PROBLEM DETAILS: Restate word for word the lines of the records below, starting at the line that contains "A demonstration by" and ending at the line that contains "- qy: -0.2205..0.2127", with both of those lines included and nothing else.

INPUT:

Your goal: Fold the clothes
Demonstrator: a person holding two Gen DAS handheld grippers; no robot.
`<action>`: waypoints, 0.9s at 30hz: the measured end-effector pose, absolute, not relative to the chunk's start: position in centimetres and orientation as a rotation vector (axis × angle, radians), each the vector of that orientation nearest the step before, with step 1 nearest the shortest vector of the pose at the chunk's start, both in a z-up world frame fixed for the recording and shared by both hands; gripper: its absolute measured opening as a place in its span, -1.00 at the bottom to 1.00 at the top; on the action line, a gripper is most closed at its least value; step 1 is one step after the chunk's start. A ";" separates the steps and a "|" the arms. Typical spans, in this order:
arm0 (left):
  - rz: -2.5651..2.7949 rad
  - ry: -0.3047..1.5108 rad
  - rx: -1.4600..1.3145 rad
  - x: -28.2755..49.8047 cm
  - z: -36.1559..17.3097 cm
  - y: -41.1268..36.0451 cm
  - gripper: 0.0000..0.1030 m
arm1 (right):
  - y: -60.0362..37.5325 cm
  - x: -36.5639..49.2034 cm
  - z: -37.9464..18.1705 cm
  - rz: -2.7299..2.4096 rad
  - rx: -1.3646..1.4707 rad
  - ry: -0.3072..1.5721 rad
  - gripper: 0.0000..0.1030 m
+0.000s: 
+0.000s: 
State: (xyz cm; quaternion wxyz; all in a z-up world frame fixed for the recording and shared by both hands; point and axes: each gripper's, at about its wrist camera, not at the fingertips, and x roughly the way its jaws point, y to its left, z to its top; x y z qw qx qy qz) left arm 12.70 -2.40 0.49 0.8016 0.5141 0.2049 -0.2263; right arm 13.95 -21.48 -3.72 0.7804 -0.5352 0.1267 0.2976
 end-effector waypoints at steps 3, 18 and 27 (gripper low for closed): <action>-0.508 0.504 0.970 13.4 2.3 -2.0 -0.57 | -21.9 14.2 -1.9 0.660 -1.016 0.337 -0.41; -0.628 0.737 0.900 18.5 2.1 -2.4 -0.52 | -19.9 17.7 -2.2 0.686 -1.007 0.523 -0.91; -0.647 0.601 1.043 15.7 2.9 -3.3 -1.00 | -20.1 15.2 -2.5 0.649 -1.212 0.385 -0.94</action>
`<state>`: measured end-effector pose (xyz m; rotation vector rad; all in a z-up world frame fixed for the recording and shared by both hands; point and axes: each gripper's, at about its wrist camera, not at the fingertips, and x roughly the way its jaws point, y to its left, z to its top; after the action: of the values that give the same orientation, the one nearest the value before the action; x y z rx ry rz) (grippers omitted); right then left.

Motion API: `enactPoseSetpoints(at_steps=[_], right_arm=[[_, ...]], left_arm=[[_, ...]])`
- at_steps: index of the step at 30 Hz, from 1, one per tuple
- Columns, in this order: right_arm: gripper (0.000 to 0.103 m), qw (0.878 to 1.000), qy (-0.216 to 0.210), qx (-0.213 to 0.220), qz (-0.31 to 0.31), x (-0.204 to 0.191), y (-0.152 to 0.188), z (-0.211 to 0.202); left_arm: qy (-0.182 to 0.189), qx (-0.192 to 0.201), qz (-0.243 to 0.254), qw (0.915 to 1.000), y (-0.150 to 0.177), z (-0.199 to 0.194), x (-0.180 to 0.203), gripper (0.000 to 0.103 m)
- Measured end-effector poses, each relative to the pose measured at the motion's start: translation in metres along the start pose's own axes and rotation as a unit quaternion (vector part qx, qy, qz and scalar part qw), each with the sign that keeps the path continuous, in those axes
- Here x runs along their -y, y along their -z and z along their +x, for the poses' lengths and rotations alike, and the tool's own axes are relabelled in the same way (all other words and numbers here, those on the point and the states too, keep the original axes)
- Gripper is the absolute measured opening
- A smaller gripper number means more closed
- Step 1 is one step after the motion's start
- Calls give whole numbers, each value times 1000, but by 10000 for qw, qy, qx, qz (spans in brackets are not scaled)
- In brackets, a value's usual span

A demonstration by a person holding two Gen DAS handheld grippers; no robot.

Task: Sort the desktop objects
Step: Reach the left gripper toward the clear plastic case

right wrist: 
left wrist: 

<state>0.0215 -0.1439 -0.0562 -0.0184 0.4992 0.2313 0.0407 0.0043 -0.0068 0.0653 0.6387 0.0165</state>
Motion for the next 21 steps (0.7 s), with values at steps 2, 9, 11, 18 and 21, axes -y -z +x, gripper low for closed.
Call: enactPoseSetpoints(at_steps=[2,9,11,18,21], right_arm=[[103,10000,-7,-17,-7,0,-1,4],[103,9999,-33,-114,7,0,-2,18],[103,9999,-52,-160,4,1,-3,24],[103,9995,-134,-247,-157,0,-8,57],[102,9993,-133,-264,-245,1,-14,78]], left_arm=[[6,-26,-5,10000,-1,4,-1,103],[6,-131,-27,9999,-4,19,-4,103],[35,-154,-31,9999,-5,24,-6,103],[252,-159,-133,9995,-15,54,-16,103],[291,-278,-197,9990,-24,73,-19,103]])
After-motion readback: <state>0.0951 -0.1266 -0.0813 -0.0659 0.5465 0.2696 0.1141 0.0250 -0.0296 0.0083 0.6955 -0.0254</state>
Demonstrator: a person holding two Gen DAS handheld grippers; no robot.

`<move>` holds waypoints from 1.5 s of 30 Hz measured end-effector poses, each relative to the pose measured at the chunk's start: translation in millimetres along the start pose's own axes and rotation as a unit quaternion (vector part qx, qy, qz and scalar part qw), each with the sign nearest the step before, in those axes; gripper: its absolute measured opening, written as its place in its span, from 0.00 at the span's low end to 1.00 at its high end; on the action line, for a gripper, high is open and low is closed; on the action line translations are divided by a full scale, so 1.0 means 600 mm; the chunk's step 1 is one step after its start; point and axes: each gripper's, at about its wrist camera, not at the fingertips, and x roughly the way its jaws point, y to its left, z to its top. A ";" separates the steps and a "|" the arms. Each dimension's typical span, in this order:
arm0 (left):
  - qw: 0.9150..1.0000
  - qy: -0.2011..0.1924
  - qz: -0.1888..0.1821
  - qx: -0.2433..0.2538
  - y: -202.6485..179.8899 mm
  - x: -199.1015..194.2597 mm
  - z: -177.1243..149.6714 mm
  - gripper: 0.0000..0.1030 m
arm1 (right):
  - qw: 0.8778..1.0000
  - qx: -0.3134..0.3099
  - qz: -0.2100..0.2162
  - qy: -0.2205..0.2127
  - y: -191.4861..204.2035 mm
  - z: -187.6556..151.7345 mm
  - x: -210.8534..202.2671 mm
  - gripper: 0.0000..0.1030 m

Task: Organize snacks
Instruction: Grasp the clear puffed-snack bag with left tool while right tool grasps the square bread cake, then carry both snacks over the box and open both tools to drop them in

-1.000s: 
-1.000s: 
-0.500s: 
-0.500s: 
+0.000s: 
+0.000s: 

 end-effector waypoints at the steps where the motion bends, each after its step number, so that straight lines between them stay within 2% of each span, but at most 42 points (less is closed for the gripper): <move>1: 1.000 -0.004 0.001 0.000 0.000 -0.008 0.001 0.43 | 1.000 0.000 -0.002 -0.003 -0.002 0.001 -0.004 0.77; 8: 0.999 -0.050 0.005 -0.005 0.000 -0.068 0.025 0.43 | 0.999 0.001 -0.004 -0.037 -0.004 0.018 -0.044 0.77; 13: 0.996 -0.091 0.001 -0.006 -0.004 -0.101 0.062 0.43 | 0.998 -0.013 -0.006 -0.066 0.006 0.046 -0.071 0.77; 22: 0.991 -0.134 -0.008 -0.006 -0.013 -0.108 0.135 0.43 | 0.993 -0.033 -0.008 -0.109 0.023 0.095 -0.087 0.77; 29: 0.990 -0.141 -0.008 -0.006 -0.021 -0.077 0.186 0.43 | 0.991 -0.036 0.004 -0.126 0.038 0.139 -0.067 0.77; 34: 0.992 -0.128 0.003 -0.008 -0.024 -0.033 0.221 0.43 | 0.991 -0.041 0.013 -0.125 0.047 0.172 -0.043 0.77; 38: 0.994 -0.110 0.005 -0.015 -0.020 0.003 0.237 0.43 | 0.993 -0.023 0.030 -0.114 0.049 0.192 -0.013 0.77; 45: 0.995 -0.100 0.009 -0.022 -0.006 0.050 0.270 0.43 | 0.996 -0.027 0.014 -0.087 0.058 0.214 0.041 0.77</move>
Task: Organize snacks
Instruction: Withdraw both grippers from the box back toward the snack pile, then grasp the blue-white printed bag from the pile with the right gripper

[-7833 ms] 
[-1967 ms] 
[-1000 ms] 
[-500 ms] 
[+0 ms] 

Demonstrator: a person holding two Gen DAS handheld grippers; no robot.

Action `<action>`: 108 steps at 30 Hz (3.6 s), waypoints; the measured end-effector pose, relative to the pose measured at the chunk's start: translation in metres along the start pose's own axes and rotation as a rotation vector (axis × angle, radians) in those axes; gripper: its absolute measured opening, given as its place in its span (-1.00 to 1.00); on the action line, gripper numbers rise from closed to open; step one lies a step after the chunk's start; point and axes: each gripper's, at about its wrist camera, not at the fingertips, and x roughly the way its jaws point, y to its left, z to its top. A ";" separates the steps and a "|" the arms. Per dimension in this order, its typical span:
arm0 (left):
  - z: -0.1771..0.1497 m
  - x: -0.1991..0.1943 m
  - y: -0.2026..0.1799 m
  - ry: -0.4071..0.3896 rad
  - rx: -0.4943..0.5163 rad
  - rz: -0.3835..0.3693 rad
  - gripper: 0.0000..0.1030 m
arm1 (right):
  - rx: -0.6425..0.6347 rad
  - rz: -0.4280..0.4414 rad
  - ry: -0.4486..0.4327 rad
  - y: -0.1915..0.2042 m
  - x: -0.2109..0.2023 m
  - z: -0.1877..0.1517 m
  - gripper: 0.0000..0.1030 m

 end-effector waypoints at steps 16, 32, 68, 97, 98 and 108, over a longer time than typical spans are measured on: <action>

SOLUTION FOR THIS PROBLEM:
A demonstration by a person holding two Gen DAS handheld grippers; no robot.

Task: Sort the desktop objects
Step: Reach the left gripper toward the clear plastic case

right wrist: 
left wrist: 

<state>0.0215 -0.1439 -0.0562 -0.0184 0.4992 0.2313 0.0407 0.0043 -0.0068 0.0653 0.6387 0.0165</state>
Motion for the next 21 steps (0.7 s), with values at steps 2, 9, 11, 18 and 21, axes -y -z +x, gripper low for closed.
Call: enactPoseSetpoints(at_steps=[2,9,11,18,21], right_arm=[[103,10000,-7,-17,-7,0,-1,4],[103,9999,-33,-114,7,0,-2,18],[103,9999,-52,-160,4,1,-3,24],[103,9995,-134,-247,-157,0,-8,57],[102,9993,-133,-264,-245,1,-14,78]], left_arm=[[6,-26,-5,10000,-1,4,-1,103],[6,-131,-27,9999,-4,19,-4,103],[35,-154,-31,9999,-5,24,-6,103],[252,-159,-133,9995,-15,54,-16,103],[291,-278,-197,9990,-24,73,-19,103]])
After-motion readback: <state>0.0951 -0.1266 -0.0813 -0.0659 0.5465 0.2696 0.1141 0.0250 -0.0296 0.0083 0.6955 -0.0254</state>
Demonstrator: a person holding two Gen DAS handheld grippers; no robot.

`<move>` holds waypoints from 1.5 s of 30 Hz measured end-effector poses, each relative to the pose measured at the chunk's start: translation in millimetres along the start pose's own axes and rotation as a unit quaternion (vector part qx, qy, qz and scalar part qw), each with the sign nearest the step before, in those axes; gripper: its absolute measured opening, written as its place in its span, from 0.00 at the span's low end to 1.00 at its high end; on the action line, for a gripper, high is open and low is closed; on the action line translations are divided by a full scale, so 1.0 means 600 mm; the chunk's step 1 is one step after its start; point and axes: each gripper's, at about its wrist camera, not at the fingertips, and x roughly the way its jaws point, y to its left, z to its top. A ";" separates the steps and a "|" the arms. Each dimension's typical span, in this order:
arm0 (left):
  - qw: 0.9150..1.0000
  - qy: -0.2011..0.1924
  - qz: -0.1888..0.1821
  - qx: -0.2433..0.2538
  - y: -202.6485..179.8899 mm
  - x: -199.1015..194.2597 mm
  - z: -177.1243..149.6714 mm
  - gripper: 0.0000..0.1030 m
arm1 (right):
  - qw: 0.8778..1.0000
  - qx: -0.3134..0.3099
  - qz: -0.2100..0.2162
  - qy: -0.2205..0.2127

The given output is the complete response.